Το έργο με τίτλο Sketching distributed sliding-window data streams από τον/τους δημιουργό/ούς Papapetrou Odysseas, Garofalakis Minos, Deligiannakis Antonios διατίθεται με την άδεια Creative Commons Αναφορά Δημιουργού 4.0 Διεθνές
Βιβλιογραφική Αναφορά
O. Papapetrou, M. Garofalakis, and A. Deligiannakis, "Sketching distributed sliding-window data streams", VLDB J., vol. 24, no. 3, pp. 345-368, Jun. 2015. doi:10.1007/s00778-015-0380-7
https://doi.org/10.1007/s00778-015-0380-7
While traditional data management systems focus on evaluating single, ad hoc queries over static data sets in a centralized setting, several emerging applications require (possibly, continuous) answers to queries on dynamic data that is widely distributed and constantly updated. Furthermore, such query answers often need to discount data that is “stale” and operate solely on a sliding window of recent data arrivals (e.g., data updates occurring over the last 24 h). Such distributed data streaming applications mandate novel algorithmic solutions that are both time and space efficient (to manage high-speed data streams) and also communication efficient (to deal with physical data distribution). In this paper, we consider the problem of complex query answering over distributed, high-dimensional data streams in the sliding-window model. We introduce a novel sketching technique (termed ECM-sketch) that allows effective summarization of streaming data over both time-based and count-based sliding windows with probabilistic accuracy guarantees. Our sketch structure enables point, as well as inner product, queries and can be employed to address a broad range of problems, such as maintaining frequency statistics, finding heavy hitters, and computing quantiles in the sliding-window model.
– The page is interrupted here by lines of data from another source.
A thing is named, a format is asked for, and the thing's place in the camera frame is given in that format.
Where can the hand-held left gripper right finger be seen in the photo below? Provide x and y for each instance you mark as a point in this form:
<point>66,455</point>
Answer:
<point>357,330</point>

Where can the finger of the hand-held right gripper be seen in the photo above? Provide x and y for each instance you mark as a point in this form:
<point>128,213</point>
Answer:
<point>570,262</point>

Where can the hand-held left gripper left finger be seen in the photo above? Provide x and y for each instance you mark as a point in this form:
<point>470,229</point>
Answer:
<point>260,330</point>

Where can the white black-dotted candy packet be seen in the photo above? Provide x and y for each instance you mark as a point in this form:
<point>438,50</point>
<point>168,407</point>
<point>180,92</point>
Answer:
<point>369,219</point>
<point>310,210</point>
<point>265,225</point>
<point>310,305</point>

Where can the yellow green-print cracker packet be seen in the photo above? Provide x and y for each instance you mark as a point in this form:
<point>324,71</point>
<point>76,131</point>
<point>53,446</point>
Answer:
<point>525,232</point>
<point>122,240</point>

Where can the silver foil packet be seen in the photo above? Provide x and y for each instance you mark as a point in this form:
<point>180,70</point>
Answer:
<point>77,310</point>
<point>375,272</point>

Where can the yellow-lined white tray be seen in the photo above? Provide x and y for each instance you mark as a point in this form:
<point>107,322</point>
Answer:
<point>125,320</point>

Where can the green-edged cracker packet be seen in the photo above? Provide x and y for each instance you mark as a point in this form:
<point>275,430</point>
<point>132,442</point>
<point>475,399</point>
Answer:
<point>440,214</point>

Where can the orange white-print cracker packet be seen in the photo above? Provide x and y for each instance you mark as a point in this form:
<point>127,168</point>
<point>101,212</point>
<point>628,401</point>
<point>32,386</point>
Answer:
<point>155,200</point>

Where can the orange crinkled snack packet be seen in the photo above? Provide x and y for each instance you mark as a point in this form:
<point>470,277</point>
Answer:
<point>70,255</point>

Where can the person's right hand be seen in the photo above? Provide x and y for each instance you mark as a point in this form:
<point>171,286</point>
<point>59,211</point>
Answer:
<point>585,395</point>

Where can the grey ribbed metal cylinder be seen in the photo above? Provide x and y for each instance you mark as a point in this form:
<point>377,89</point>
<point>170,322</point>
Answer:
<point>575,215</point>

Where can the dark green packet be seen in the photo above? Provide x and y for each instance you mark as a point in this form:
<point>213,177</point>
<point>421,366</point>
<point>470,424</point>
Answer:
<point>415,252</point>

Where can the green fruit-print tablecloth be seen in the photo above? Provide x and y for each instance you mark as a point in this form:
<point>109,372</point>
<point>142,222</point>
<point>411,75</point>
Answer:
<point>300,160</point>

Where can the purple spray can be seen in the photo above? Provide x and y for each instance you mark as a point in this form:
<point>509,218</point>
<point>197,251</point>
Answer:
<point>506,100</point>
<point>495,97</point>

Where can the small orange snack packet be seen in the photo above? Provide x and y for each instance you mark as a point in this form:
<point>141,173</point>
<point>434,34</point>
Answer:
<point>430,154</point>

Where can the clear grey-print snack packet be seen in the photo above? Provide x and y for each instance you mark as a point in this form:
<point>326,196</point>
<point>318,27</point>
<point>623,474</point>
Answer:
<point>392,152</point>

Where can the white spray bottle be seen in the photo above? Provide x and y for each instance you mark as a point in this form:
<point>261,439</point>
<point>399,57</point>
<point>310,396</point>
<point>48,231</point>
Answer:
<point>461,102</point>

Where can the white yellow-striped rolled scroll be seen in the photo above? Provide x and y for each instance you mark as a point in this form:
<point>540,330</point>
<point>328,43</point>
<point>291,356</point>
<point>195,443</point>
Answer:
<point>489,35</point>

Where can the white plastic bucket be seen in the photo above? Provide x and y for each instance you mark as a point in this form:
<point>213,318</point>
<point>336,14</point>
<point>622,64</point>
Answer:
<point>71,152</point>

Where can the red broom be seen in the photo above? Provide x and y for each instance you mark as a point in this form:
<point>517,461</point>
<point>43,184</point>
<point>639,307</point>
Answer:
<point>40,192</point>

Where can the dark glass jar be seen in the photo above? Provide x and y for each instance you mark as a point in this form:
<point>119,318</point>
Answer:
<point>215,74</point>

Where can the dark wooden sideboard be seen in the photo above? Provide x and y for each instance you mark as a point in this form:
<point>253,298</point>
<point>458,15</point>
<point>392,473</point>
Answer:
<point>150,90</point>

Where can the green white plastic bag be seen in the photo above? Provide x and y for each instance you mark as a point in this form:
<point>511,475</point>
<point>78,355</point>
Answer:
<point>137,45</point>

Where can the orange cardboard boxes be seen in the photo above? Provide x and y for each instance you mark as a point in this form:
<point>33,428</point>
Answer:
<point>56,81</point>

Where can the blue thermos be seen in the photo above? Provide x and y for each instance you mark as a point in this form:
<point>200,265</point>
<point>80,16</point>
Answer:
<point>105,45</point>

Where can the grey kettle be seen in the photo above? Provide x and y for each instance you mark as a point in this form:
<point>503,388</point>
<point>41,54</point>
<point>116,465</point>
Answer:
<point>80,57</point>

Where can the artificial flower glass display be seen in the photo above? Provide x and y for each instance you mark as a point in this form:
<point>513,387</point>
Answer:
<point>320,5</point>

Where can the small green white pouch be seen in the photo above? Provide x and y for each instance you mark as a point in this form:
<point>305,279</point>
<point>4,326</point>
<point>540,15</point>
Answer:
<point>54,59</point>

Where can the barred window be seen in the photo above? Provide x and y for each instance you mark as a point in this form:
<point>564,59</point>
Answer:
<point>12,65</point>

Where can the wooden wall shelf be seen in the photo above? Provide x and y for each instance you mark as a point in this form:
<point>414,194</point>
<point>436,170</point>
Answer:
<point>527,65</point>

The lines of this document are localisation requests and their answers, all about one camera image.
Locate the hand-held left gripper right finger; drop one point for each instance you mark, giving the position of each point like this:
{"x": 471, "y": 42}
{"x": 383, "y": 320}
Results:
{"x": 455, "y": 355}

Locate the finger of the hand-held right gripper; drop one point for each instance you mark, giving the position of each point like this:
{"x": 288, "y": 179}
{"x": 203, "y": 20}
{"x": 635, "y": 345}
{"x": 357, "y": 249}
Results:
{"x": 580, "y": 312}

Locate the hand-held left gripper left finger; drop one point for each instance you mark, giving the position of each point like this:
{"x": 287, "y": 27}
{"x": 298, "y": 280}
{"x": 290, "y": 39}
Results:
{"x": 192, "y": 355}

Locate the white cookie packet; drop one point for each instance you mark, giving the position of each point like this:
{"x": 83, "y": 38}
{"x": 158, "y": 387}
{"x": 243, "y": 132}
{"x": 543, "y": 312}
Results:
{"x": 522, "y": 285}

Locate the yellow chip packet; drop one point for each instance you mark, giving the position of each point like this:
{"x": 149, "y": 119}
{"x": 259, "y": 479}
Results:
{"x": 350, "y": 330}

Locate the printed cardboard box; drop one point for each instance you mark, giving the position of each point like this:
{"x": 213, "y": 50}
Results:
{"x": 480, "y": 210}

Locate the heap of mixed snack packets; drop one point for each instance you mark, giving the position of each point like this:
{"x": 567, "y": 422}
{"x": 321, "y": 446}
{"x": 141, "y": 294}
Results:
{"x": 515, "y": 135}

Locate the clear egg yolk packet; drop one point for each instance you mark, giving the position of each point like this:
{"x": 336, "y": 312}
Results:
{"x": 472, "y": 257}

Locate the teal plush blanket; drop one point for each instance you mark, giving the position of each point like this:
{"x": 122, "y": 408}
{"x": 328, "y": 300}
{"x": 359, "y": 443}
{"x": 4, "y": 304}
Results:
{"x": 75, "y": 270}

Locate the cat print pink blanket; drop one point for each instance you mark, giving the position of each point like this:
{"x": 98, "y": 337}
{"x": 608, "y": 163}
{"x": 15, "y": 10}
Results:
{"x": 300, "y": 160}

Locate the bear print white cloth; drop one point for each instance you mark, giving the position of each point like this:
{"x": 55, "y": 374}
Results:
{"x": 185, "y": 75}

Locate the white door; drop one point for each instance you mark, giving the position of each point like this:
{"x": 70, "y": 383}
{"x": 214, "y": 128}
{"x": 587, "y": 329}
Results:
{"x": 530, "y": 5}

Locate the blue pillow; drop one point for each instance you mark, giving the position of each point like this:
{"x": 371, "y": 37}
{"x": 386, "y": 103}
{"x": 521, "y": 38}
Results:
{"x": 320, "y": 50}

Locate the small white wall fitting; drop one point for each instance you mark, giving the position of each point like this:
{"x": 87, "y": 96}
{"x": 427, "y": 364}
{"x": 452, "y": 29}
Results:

Focusing on distributed environments, we demonstrate how ECM-sketches of individual, local streams can be composed to generate a (low-error) ECM-sketch summary of the order-preserving merging of all streams; furthermore, we show how ECM-sketches can be exploited for continuous monitoring of sliding-window queries over distributed streams. Our extensive experimental study with two real-life data sets validates our theoretical claims and verifies the effectiveness of our techniques. To the best of our knowledge, ours is the first work to address efficient, guaranteed-error complex query answering over distributed data streams in the sliding-window model.